Studi lapangan tahun 2014 yang dilakukan Universitas Pittsburgh ini menjangkau 1.787 orang berusia rentang 19-32 tahun berkenaan penggunaan 11 situs media sosial paling populer: Facebook, YouTube, Twitter, Google Plus, Instagram, Snapchat, Reddit, Tumblr, Pinterest, Vine dan LinkedIn. Ditemukan, orang yang mengunjungi media sosial lebih dari 58 kali seminggu cenderung tiga kali lebih mungkin merasa kesepian daripada orang-orang yang menggunakan situs di bawah sembilan kali. Sebelumnya, sudah ada dugaan para ahli bahwa media sosial memberi sumbangsih kenaikan FOMO (fear of missing out), rasa takut terhilang dan terpisah.

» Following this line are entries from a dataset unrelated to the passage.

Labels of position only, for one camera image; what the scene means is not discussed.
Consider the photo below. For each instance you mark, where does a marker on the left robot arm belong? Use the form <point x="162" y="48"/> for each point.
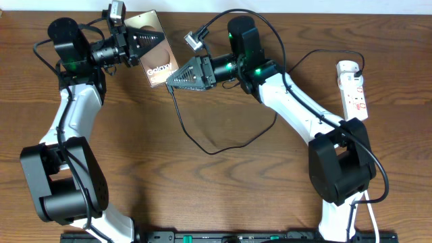
<point x="66" y="183"/>

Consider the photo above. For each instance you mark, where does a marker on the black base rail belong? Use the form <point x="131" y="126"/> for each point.
<point x="245" y="237"/>

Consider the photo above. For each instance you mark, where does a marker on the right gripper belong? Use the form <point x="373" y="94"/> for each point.
<point x="205" y="62"/>

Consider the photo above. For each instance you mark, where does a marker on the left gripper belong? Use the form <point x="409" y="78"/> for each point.
<point x="125" y="48"/>

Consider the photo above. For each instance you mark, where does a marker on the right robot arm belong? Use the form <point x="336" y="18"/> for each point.
<point x="341" y="163"/>

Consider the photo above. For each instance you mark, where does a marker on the white charger adapter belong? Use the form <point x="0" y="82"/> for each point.
<point x="347" y="66"/>

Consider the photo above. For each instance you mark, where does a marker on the white power strip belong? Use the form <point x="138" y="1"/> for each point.
<point x="353" y="97"/>

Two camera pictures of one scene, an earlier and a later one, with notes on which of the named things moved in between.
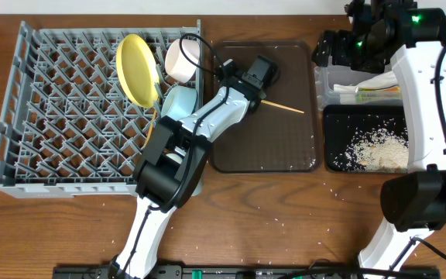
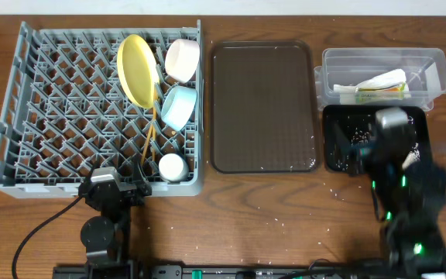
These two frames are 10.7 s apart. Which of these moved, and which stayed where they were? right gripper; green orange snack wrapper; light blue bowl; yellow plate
Moved: right gripper
Stayed: yellow plate; light blue bowl; green orange snack wrapper

Ada dua penafsiran yang muncul dari studi lapangan ini. Pertama, kemungkinan bahwa orang-orang yang pada awalnya merasa terisolasi atau terpisah dari pergaulan bersama orang lain, beralih ke media sosial. Kedua, peningkatan penggunaan media sosial menyebabkan perasaan terisolasi atau terpisah dari dunia nyata. Semakin lama menghabiskan waktu di media sosial, semakin sedikit waktu yang dimiliki untuk berinteraksi sosial dalam kehidupan nyata. Untuk kemungkinan pertama, sudah jelas dipahami. Untuk kemungkinan kedua, bisa dijelaskan dari 5 bahasa kasih sayang: sentuhan fisik yang sehat, kebersamaan yang dirasakan, kata-kata peneguhan, pelayanan, hadiah. Sentuhan fisik dan kebersamaan yang dirasakan optimal jika berjumpa langsung. Bisa dijelaskan pula dari fakta bahwa kita makhluk inderawi: melihat, mendengar, meraba, mengecap, membaui. Keberadaan kita sebagai manusia semakin penuh jika fungsi-fungsi panca indera kita dioptimalkan. Jika lewat media sosial, meraba dan membaui tidak bisa terwadahi.

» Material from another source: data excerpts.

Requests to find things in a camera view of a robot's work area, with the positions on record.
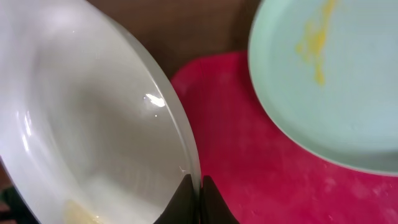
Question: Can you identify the mint green plate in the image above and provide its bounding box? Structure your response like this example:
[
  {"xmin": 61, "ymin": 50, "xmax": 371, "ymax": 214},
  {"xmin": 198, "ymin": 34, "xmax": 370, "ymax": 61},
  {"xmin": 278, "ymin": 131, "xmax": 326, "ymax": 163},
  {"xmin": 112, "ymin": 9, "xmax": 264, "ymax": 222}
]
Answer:
[{"xmin": 248, "ymin": 0, "xmax": 397, "ymax": 176}]

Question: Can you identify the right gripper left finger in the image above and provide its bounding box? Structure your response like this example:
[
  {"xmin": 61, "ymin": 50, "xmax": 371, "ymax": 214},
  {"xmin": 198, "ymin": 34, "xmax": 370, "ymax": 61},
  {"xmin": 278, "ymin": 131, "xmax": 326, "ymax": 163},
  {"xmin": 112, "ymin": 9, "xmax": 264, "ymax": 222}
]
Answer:
[{"xmin": 154, "ymin": 174, "xmax": 197, "ymax": 224}]

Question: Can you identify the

Didukung pula kenyataan studi lapangan di masa lalu: dua kelompok bayi. Satu kelompok bayi hanya disusui dengan dot dan digantikan popok. Satu kelompok bayi disusui dengan dot, digantikan popok, dan digendong ditimang-timang dengan suara keibuan. Kelompok pertama lebih mudah sakit dan meninggal. Kelompok kedua sehat bertumbuh kembang.

Implikasinya:

  1. Lakukan Diet Media Sosial dan Puasa Media Sosial. Hidupkan kebenaran bahwa kita bisa hidup, eksis dan bahagia tanpa media sosial, bahkan tanpa teknologi sekalipun. Manusia adalah makhluk cinta dan bukan makhluk tehnologi.
  2. Secara sengaja hidupkan relasi sehat dengan sesama secara hidup, bertemu langsung, muka dengan muka. Hadir dan berinteraksi di tengah keluarga, di ruang-ruang publik seperti di taman kota, di kegiatan kampung atau perumahan, saling berbagi kisah dan dukungan lewat pertemuan dengan teman dan sahabat.
  3. Fokuskan anak usia 12 tahun ke bawah dalam pemenuhan lima bahasa kasih sayang dan arahan-arahan positif. Jauhkan dari gawai atau gadget, gim elektronik dan televisi. Optimalkan interaksi langsung dengan orang per orang. Dengan sendirinya kecerdasan emosi dan kecerdasan sosial anak tumbuh mekar dengan subur dan terjauhkan dari peluang berbagai gangguan emosi dan kepribadian di masa anak, remaja, maupun dewasanya kelak.

Manusia adalah zoon politicon, kata Aristoteles, makhluk yang bermasyarakat, makhluk sosial. Manusia adalah Homo homini socius, kata Adam Smith, manusia menjadi sahabat bagi sesamanya. "Tidak baik manusia hidup seorang diri," kata Tuhan Pencipta manusia. Manusia membutuhkan ruang interaksi yang langsung dan bukan terbatasi oleh media sosial.

Ibrani 10:24-25, "Dan marilah kita saling memperhatikan supaya kita saling mendorong dalam kasih dan dalam pekerjaan baik. Janganlah kita menjauhkan diri dari pertemuan-pertemuan ibadah kita, seperti dibiasakan oleh beberapa orang, tetapi marilah kita saling menasihati, dan semakin giat melakukannya menjelang hari Tuhan yang mendekat".

Firman Tuhan ini bukan hanya mendorong kita untuk beribadah Minggu dengan setia, tapi firman Tuhan ini mendorong kita menghidupkan interaksi horizontal kita dalam kita berelasi sesama manusia terlebih dengan sesama saudara seiman.